Data to examine:

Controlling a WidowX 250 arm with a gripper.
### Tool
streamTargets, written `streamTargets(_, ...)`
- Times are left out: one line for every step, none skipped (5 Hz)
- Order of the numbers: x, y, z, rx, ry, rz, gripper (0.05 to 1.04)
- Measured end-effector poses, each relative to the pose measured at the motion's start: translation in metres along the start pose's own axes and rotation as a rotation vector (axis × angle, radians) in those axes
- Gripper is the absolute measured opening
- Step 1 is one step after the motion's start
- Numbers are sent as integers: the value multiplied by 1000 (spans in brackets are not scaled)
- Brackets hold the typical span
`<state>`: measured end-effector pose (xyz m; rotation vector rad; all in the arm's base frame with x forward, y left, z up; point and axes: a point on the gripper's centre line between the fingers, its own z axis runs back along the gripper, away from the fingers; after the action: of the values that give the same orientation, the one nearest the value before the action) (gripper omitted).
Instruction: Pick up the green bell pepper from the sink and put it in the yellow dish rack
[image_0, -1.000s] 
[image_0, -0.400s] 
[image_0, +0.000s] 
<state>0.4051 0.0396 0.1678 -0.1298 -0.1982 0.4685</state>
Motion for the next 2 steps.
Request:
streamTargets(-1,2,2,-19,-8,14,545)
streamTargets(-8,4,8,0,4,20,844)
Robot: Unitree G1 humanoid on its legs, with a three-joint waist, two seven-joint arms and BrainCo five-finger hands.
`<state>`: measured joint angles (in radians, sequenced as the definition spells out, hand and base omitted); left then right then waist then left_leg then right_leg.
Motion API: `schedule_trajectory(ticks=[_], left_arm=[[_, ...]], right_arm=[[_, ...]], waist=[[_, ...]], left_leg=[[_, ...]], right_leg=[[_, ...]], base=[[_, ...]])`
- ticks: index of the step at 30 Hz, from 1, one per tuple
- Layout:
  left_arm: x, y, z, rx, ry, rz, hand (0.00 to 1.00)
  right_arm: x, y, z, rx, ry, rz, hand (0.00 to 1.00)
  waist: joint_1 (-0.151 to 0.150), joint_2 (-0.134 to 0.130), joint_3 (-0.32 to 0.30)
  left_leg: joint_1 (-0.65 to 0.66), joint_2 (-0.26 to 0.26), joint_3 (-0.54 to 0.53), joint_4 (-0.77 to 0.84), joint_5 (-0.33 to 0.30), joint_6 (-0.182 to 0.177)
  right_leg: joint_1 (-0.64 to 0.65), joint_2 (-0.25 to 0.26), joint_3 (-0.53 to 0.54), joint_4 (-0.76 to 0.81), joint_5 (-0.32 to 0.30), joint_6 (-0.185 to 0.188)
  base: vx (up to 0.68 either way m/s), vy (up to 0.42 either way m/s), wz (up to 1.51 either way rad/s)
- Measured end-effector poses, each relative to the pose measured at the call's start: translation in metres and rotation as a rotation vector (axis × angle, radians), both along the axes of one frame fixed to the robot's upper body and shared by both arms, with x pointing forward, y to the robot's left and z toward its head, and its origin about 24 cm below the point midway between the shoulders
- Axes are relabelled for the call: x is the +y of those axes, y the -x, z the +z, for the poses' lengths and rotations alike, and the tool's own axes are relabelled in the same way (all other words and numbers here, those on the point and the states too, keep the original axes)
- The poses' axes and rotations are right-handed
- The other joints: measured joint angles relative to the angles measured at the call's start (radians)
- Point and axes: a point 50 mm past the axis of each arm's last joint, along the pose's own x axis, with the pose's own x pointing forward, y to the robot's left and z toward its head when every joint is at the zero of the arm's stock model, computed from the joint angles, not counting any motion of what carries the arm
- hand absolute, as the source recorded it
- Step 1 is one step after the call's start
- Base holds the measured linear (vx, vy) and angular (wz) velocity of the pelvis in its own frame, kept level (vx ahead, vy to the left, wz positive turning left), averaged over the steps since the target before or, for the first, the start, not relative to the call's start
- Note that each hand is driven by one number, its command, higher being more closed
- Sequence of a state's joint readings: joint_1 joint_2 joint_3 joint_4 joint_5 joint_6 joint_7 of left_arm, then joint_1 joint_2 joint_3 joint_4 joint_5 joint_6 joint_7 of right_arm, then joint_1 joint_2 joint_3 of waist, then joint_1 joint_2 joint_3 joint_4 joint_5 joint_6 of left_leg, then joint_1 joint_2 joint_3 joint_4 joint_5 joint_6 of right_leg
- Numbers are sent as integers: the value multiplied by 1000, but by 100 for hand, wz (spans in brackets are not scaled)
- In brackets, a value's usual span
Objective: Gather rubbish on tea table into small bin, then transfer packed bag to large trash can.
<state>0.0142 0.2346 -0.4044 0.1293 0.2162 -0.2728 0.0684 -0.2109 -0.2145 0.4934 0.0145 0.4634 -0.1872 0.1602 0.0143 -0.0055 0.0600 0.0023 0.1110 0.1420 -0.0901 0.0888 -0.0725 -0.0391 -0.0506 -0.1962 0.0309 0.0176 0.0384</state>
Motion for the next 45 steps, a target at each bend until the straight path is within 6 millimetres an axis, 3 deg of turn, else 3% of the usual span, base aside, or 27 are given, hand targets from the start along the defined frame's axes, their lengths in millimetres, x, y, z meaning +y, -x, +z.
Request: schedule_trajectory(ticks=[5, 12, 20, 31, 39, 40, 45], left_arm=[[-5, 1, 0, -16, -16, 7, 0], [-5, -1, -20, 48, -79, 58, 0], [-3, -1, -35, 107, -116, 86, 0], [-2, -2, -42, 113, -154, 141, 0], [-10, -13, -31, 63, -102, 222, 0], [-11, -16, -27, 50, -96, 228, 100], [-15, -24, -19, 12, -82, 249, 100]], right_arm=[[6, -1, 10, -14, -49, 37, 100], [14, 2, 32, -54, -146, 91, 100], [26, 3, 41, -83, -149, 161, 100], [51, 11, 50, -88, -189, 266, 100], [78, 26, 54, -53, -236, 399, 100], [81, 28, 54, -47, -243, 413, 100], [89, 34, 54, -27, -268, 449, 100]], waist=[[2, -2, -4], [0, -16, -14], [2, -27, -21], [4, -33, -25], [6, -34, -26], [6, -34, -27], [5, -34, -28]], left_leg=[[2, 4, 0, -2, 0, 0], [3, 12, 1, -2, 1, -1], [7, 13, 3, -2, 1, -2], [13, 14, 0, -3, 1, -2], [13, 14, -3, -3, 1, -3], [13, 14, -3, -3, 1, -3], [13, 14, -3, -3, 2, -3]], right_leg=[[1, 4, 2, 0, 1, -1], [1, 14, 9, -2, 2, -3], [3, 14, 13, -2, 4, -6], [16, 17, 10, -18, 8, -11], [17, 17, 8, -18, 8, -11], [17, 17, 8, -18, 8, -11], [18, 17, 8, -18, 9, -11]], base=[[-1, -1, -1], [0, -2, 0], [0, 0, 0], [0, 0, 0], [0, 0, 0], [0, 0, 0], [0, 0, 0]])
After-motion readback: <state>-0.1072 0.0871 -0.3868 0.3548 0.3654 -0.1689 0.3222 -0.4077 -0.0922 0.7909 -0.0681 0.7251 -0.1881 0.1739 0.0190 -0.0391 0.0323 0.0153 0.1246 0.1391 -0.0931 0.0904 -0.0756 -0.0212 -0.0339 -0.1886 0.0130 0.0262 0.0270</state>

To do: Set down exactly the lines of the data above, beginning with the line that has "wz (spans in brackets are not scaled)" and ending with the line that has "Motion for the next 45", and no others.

Output for this exercise:
- Numbers are sent as integers: the value multiplied by 1000, but by 100 for hand, wz (spans in brackets are not scaled)
- In brackets, a value's usual span
Objective: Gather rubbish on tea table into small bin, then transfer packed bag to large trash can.
<state>0.0142 0.2346 -0.4044 0.1293 0.2162 -0.2728 0.0684 -0.2109 -0.2145 0.4934 0.0145 0.4634 -0.1872 0.1602 0.0143 -0.0055 0.0600 0.0023 0.1110 0.1420 -0.0901 0.0888 -0.0725 -0.0391 -0.0506 -0.1962 0.0309 0.0176 0.0384</state>
Motion for the next 45 steps, a target at each bend until the straight path is within 6 millimetres an axis, 3 deg of turn, else 3% of the usual span, base aside, or 27 are given, hand targets from the start along the defined frame's axes, their lengths in millimetres, x, y, z meaning +y, -x, +z.

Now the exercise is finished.